● **The data**:

◆ ◆ ◆ ◆ ◆ ◆ ◆

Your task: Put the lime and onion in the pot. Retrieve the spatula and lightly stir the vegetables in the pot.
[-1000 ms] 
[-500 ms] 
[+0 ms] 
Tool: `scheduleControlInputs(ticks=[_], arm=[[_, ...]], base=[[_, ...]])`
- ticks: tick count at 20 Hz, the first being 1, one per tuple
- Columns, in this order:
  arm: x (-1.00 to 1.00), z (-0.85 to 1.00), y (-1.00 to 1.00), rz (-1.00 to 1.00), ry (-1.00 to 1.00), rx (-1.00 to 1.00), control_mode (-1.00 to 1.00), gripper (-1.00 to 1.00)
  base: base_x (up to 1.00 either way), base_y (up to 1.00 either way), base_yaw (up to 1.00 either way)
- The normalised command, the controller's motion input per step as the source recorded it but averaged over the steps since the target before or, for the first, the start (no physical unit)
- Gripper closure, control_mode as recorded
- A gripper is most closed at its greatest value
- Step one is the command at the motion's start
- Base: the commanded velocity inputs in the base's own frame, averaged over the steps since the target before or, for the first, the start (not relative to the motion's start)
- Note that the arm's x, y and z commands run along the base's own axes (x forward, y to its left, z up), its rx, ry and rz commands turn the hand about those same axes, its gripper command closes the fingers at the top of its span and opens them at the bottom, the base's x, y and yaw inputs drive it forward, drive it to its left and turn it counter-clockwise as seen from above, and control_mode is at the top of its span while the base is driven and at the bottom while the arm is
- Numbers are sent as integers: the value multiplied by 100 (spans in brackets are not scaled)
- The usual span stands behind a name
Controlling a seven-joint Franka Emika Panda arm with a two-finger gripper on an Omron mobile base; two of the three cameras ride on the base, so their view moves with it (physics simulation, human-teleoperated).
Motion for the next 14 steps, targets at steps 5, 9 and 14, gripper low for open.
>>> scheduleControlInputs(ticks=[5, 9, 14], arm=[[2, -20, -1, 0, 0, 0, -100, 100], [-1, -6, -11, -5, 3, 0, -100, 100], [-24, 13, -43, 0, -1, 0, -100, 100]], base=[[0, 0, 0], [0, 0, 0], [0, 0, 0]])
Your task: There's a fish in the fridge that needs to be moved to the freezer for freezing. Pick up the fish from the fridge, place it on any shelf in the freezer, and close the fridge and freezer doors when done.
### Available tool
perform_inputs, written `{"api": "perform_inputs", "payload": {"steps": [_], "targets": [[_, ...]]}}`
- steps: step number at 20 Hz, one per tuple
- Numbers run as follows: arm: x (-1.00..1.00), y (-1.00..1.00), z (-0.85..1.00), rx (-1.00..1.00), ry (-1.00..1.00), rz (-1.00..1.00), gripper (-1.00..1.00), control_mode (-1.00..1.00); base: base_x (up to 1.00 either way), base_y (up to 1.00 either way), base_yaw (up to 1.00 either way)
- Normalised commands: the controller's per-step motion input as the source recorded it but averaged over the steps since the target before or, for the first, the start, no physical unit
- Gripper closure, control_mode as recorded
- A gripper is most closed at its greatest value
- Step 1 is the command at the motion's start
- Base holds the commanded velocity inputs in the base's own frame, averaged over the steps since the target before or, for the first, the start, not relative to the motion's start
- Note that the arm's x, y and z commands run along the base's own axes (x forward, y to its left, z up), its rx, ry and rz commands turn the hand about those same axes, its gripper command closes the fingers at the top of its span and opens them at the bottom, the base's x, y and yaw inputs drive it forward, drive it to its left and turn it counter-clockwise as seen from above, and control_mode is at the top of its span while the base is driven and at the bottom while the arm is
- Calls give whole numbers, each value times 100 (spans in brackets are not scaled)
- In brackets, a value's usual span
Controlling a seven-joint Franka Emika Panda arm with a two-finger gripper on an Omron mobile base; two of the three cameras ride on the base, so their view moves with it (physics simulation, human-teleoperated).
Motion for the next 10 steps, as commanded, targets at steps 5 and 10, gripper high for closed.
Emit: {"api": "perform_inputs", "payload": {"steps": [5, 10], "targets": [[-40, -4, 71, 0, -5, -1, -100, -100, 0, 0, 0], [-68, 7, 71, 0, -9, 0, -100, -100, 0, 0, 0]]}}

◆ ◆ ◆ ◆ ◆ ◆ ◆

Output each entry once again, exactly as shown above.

Your task: Put the lime and onion in the pot. Retrieve the spatula and lightly stir the vegetables in the pot.
[-1000 ms] 
[-500 ms] 
[+0 ms] 
Tool: `scheduleControlInputs(ticks=[_], arm=[[_, ...]], base=[[_, ...]])`
- ticks: tick count at 20 Hz, the first being 1, one per tuple
- Columns, in this order:
  arm: x (-1.00 to 1.00), z (-0.85 to 1.00), y (-1.00 to 1.00), rz (-1.00 to 1.00), ry (-1.00 to 1.00), rx (-1.00 to 1.00), control_mode (-1.00 to 1.00), gripper (-1.00 to 1.00)
  base: base_x (up to 1.00 either way), base_y (up to 1.00 either way), base_yaw (up to 1.00 either way)
- The normalised command, the controller's motion input per step as the source recorded it but averaged over the steps since the target before or, for the first, the start (no physical unit)
- Gripper closure, control_mode as recorded
- A gripper is most closed at its greatest value
- Step one is the command at the motion's start
- Base: the commanded velocity inputs in the base's own frame, averaged over the steps since the target before or, for the first, the start (not relative to the motion's start)
- Note that the arm's x, y and z commands run along the base's own axes (x forward, y to its left, z up), its rx, ry and rz commands turn the hand about those same axes, its gripper command closes the fingers at the top of its span and opens them at the bottom, the base's x, y and yaw inputs drive it forward, drive it to its left and turn it counter-clockwise as seen from above, and control_mode is at the top of its span while the base is driven and at the bottom while the arm is
- Numbers are sent as integers: the value multiplied by 100 (spans in brackets are not scaled)
- The usual span stands behind a name
Controlling a seven-joint Franka Emika Panda arm with a two-finger gripper on an Omron mobile base; two of the three cameras ride on the base, so their view moves with it (physics simulation, human-teleoperated).
Motion for the next 14 steps, targets at steps 5, 9 and 14, gripper low for open.
>>> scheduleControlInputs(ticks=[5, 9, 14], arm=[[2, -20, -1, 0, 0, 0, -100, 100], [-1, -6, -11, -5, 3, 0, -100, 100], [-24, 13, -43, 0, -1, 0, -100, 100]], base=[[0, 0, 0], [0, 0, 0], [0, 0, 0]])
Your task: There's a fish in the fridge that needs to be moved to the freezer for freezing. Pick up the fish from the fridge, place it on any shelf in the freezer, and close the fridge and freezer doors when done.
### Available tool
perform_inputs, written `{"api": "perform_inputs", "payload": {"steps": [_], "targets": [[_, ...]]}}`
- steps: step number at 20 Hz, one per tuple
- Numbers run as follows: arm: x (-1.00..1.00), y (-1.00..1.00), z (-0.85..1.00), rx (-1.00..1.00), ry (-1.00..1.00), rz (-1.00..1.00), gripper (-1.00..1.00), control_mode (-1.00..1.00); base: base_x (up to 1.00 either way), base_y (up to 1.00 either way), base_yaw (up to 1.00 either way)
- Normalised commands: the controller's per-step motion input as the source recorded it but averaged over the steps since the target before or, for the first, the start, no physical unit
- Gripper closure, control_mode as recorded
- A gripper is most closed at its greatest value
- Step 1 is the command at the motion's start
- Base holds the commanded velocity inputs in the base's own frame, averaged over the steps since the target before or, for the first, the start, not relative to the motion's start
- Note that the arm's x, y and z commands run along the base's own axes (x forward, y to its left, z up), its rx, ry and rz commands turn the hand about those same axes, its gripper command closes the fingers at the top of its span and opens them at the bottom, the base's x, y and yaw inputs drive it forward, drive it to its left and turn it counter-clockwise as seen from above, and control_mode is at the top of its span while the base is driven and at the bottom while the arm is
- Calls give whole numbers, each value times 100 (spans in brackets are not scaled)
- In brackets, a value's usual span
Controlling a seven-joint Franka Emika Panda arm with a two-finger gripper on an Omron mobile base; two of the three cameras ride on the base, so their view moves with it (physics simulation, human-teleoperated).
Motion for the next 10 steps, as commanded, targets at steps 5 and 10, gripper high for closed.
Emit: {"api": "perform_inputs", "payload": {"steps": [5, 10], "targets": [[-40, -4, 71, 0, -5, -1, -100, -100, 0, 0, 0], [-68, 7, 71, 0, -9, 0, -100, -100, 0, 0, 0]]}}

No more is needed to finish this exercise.